Vegetable Lasagna
Red Mountain Spa (Utah)

Makes one 9-inch pan (about 8 servings)

Olive oil as needed
4 large peeled Idaho potatoes
¼ cup shredded parmesan
6 roasted red peppers
3 large zucchini
5 yellow squash
2 eggplant
4 cleaned portabello mushrooms and sliced thin
1 tablespoon finely chopped parsley
½ tablespoon finely chopped oregano
½ tablespoon finely chopped basil
½ tablespoon finely chopped thyme
½ teaspoon cayenne
1 teaspoon garlic powder
2 teaspoons chili powder
1 teaspoon onion powder
2 teaspoons salt
1 teaspoon ground pepper
¼ cup cornstarch

Spray all sides of a 9-inch casserole dish with olive oil. Combine all the fresh herbs together. Combine all the spices together. Slice the potatoes 3/8 of an inch thick. Layer them making sure to overlap the edges on the bottom of the casserole dish. Season with spices, herbs, and cheese. Dust with cornstarch. Next slice the zucchini 3/8 of an inch thick and place over the potatoes, making sure to overlap the edges. Season with spices, herbs, and cheese. Dust with cornstarch.
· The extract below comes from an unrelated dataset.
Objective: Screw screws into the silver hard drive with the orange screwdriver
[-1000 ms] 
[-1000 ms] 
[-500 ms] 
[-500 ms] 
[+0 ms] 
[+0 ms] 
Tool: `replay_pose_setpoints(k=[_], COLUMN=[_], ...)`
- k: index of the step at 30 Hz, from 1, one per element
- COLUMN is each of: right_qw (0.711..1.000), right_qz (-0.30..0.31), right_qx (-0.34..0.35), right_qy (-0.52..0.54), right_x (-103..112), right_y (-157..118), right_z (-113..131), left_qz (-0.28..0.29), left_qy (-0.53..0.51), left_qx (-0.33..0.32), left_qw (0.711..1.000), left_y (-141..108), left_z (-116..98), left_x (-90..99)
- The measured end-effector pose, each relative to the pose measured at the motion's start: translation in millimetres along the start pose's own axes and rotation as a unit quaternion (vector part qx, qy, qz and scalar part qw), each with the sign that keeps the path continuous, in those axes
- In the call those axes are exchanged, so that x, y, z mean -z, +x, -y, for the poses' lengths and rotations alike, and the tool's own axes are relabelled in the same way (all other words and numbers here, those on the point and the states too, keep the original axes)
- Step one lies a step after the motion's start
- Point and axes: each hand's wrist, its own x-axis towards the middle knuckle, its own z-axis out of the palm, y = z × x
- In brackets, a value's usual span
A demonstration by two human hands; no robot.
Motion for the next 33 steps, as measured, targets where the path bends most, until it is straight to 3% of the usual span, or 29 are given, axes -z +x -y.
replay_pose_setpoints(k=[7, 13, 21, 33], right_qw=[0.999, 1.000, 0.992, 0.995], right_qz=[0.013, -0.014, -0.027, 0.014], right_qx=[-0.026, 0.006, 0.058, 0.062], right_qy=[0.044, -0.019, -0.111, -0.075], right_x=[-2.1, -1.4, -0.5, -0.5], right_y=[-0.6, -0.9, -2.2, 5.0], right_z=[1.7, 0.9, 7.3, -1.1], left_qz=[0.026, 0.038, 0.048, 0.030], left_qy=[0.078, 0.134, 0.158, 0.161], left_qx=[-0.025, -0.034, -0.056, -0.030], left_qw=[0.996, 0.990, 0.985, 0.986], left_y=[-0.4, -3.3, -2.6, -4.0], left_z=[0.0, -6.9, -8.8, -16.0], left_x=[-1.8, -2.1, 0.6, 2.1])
Next slice the yellow squash 3/8 of an inch thick and place over the zucchini, making sure to overlap the edges. Season with spices, herbs, and cheese. Dust with cornstarch. Repeat this process with the eggplant and red bell peppers. After the peppers repeat the layering in the opposite order making sure to season each layer and dust with cornstarch. The last layer should be potato.

Preheat the oven to 350 degrees. Bake covered for 30 minutes. Uncover and bake another 20 minutes or until vegetables are soft. Let cool before cutting.